● **Assignment**
Please return the entries, omitting and altering nothing.

● **Source information**
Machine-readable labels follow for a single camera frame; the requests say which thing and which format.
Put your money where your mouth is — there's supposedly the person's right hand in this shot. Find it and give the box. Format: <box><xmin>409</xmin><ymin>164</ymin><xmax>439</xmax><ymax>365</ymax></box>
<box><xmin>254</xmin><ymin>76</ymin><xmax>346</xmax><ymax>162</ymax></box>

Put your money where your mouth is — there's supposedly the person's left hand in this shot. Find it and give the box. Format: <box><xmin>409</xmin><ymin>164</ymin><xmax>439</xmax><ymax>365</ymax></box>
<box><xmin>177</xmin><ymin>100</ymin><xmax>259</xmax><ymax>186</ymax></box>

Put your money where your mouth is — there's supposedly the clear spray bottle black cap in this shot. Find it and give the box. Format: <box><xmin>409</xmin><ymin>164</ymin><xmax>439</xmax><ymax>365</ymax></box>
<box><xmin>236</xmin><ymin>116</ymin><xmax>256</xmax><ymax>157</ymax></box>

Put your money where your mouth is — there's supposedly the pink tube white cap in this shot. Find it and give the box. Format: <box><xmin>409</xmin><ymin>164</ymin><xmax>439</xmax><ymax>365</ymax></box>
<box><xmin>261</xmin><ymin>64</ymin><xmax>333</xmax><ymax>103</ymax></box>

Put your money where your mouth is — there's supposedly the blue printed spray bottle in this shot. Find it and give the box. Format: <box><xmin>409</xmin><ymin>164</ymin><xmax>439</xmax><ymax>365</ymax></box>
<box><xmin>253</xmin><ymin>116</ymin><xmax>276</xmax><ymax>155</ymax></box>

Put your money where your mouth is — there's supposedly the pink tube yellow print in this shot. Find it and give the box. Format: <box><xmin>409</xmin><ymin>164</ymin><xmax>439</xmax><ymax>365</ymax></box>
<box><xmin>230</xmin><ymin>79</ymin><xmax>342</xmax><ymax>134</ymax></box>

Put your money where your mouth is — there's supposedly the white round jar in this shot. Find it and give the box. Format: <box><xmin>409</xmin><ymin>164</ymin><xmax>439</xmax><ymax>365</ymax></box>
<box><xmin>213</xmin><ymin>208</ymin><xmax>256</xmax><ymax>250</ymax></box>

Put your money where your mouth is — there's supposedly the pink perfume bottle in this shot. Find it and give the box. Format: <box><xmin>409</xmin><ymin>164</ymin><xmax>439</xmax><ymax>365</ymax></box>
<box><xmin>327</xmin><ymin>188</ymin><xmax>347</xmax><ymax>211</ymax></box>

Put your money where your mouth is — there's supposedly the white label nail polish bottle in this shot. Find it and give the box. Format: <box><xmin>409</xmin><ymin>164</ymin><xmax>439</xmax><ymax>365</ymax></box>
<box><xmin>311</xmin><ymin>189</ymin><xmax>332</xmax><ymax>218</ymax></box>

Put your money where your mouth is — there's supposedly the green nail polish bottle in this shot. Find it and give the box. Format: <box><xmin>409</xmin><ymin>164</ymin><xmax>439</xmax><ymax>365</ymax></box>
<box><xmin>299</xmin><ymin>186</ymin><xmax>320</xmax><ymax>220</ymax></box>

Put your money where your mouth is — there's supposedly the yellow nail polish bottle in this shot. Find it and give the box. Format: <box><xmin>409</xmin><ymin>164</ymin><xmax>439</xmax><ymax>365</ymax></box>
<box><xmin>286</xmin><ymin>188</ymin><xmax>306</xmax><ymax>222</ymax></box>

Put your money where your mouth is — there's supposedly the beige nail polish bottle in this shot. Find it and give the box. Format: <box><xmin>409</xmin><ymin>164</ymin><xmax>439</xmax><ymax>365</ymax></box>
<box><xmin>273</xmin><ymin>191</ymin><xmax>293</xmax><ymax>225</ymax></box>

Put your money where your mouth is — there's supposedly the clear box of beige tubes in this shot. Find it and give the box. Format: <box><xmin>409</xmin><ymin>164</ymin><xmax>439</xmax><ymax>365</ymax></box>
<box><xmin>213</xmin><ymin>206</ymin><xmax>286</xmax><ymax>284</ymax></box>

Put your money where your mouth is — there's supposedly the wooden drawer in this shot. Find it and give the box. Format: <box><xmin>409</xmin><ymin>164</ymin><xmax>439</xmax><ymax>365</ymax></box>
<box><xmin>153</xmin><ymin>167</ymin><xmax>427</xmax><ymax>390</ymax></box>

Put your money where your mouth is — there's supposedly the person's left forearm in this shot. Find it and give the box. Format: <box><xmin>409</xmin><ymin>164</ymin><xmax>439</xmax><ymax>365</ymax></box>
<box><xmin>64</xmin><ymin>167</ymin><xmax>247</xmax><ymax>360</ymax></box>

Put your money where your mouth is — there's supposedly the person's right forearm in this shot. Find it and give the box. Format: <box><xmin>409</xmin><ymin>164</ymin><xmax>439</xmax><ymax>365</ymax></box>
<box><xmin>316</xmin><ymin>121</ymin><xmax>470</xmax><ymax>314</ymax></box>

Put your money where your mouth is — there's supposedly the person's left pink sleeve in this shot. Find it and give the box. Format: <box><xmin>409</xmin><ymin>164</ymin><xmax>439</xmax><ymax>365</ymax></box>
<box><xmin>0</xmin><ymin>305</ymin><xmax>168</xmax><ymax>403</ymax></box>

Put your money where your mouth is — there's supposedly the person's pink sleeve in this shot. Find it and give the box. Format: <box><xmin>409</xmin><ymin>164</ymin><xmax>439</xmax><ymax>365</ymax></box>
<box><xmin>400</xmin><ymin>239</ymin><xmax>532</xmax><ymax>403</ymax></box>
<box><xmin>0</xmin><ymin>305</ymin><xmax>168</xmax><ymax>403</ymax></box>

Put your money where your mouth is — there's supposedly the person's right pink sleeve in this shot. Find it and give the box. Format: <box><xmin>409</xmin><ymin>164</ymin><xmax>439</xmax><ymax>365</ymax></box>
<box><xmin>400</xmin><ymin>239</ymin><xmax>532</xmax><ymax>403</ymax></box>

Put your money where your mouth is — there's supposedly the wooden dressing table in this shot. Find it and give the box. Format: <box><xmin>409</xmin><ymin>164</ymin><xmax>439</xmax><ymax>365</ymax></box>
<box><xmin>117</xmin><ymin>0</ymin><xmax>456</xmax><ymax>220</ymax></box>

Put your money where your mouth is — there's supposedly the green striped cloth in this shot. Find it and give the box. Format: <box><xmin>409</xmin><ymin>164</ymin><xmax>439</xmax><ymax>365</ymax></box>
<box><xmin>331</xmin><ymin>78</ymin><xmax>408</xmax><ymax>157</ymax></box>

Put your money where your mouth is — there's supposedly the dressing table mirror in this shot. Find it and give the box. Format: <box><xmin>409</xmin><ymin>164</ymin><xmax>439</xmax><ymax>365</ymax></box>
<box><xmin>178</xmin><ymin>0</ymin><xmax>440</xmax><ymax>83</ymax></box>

● **Finished task**
Machine-readable labels follow for a single camera frame; the requests say which thing and which format.
Put your money where your mouth is — there's supposedly the person's right hand in this shot. Find it and give the box. Format: <box><xmin>409</xmin><ymin>164</ymin><xmax>439</xmax><ymax>365</ymax></box>
<box><xmin>254</xmin><ymin>76</ymin><xmax>346</xmax><ymax>162</ymax></box>

Put your money where your mouth is — there's supposedly the person's left hand in this shot. Find it and give the box. Format: <box><xmin>409</xmin><ymin>164</ymin><xmax>439</xmax><ymax>365</ymax></box>
<box><xmin>177</xmin><ymin>100</ymin><xmax>259</xmax><ymax>186</ymax></box>

Put your money where your mouth is — there's supposedly the clear spray bottle black cap in this shot. Find it and give the box. Format: <box><xmin>409</xmin><ymin>164</ymin><xmax>439</xmax><ymax>365</ymax></box>
<box><xmin>236</xmin><ymin>116</ymin><xmax>256</xmax><ymax>157</ymax></box>

Put your money where your mouth is — there's supposedly the pink tube white cap in this shot. Find it and give the box. Format: <box><xmin>409</xmin><ymin>164</ymin><xmax>439</xmax><ymax>365</ymax></box>
<box><xmin>261</xmin><ymin>64</ymin><xmax>333</xmax><ymax>103</ymax></box>

Put your money where your mouth is — there's supposedly the blue printed spray bottle in this shot. Find it and give the box. Format: <box><xmin>409</xmin><ymin>164</ymin><xmax>439</xmax><ymax>365</ymax></box>
<box><xmin>253</xmin><ymin>116</ymin><xmax>276</xmax><ymax>155</ymax></box>

Put your money where your mouth is — there's supposedly the pink tube yellow print in this shot. Find it and give the box. Format: <box><xmin>409</xmin><ymin>164</ymin><xmax>439</xmax><ymax>365</ymax></box>
<box><xmin>230</xmin><ymin>79</ymin><xmax>342</xmax><ymax>134</ymax></box>

Put your money where your mouth is — there's supposedly the white round jar in this shot. Find it and give the box. Format: <box><xmin>409</xmin><ymin>164</ymin><xmax>439</xmax><ymax>365</ymax></box>
<box><xmin>213</xmin><ymin>208</ymin><xmax>256</xmax><ymax>250</ymax></box>

Put your money where your mouth is — there's supposedly the pink perfume bottle in this shot. Find it and give the box. Format: <box><xmin>409</xmin><ymin>164</ymin><xmax>439</xmax><ymax>365</ymax></box>
<box><xmin>327</xmin><ymin>188</ymin><xmax>347</xmax><ymax>211</ymax></box>

Put your money where your mouth is — there's supposedly the white label nail polish bottle in this shot. Find it and give the box. Format: <box><xmin>409</xmin><ymin>164</ymin><xmax>439</xmax><ymax>365</ymax></box>
<box><xmin>311</xmin><ymin>189</ymin><xmax>332</xmax><ymax>218</ymax></box>

Put your money where your mouth is — there's supposedly the green nail polish bottle in this shot. Find it and give the box. Format: <box><xmin>409</xmin><ymin>164</ymin><xmax>439</xmax><ymax>365</ymax></box>
<box><xmin>299</xmin><ymin>186</ymin><xmax>320</xmax><ymax>220</ymax></box>

Put your money where your mouth is — there's supposedly the yellow nail polish bottle in this shot. Find it and give the box. Format: <box><xmin>409</xmin><ymin>164</ymin><xmax>439</xmax><ymax>365</ymax></box>
<box><xmin>286</xmin><ymin>188</ymin><xmax>306</xmax><ymax>222</ymax></box>

Put your money where your mouth is — there's supposedly the beige nail polish bottle in this shot. Find it and give the box. Format: <box><xmin>409</xmin><ymin>164</ymin><xmax>439</xmax><ymax>365</ymax></box>
<box><xmin>273</xmin><ymin>191</ymin><xmax>293</xmax><ymax>225</ymax></box>

Put your money where your mouth is — there's supposedly the clear box of beige tubes in this shot. Find it and give the box. Format: <box><xmin>409</xmin><ymin>164</ymin><xmax>439</xmax><ymax>365</ymax></box>
<box><xmin>213</xmin><ymin>206</ymin><xmax>286</xmax><ymax>284</ymax></box>

Put your money where your mouth is — there's supposedly the wooden drawer in this shot. Find it and give the box. Format: <box><xmin>409</xmin><ymin>164</ymin><xmax>439</xmax><ymax>365</ymax></box>
<box><xmin>153</xmin><ymin>167</ymin><xmax>427</xmax><ymax>390</ymax></box>

Put your money where your mouth is — there's supposedly the person's left forearm in this shot. Find it and give the box. Format: <box><xmin>409</xmin><ymin>164</ymin><xmax>439</xmax><ymax>365</ymax></box>
<box><xmin>64</xmin><ymin>167</ymin><xmax>247</xmax><ymax>360</ymax></box>

Put your money where your mouth is — there's supposedly the person's right forearm in this shot. Find it and give the box. Format: <box><xmin>409</xmin><ymin>164</ymin><xmax>439</xmax><ymax>365</ymax></box>
<box><xmin>316</xmin><ymin>121</ymin><xmax>470</xmax><ymax>314</ymax></box>

Put your money where your mouth is — there's supposedly the person's left pink sleeve in this shot. Find it and give the box. Format: <box><xmin>409</xmin><ymin>164</ymin><xmax>439</xmax><ymax>365</ymax></box>
<box><xmin>0</xmin><ymin>305</ymin><xmax>168</xmax><ymax>403</ymax></box>

Put your money where your mouth is — there's supposedly the person's pink sleeve in this shot. Find it and give the box. Format: <box><xmin>409</xmin><ymin>164</ymin><xmax>439</xmax><ymax>365</ymax></box>
<box><xmin>400</xmin><ymin>239</ymin><xmax>532</xmax><ymax>403</ymax></box>
<box><xmin>0</xmin><ymin>305</ymin><xmax>168</xmax><ymax>403</ymax></box>

Put your money where your mouth is — there's supposedly the person's right pink sleeve in this shot. Find it and give the box. Format: <box><xmin>409</xmin><ymin>164</ymin><xmax>439</xmax><ymax>365</ymax></box>
<box><xmin>400</xmin><ymin>239</ymin><xmax>532</xmax><ymax>403</ymax></box>

Put your money where your mouth is — there's supposedly the wooden dressing table in this shot. Find it and give the box. Format: <box><xmin>409</xmin><ymin>164</ymin><xmax>439</xmax><ymax>365</ymax></box>
<box><xmin>117</xmin><ymin>0</ymin><xmax>456</xmax><ymax>220</ymax></box>

Put your money where your mouth is — there's supposedly the green striped cloth in this shot. Find it and give the box. Format: <box><xmin>409</xmin><ymin>164</ymin><xmax>439</xmax><ymax>365</ymax></box>
<box><xmin>331</xmin><ymin>78</ymin><xmax>408</xmax><ymax>157</ymax></box>

Put your money where your mouth is — there's supposedly the dressing table mirror in this shot. Find it and give the box. Format: <box><xmin>409</xmin><ymin>164</ymin><xmax>439</xmax><ymax>365</ymax></box>
<box><xmin>178</xmin><ymin>0</ymin><xmax>440</xmax><ymax>83</ymax></box>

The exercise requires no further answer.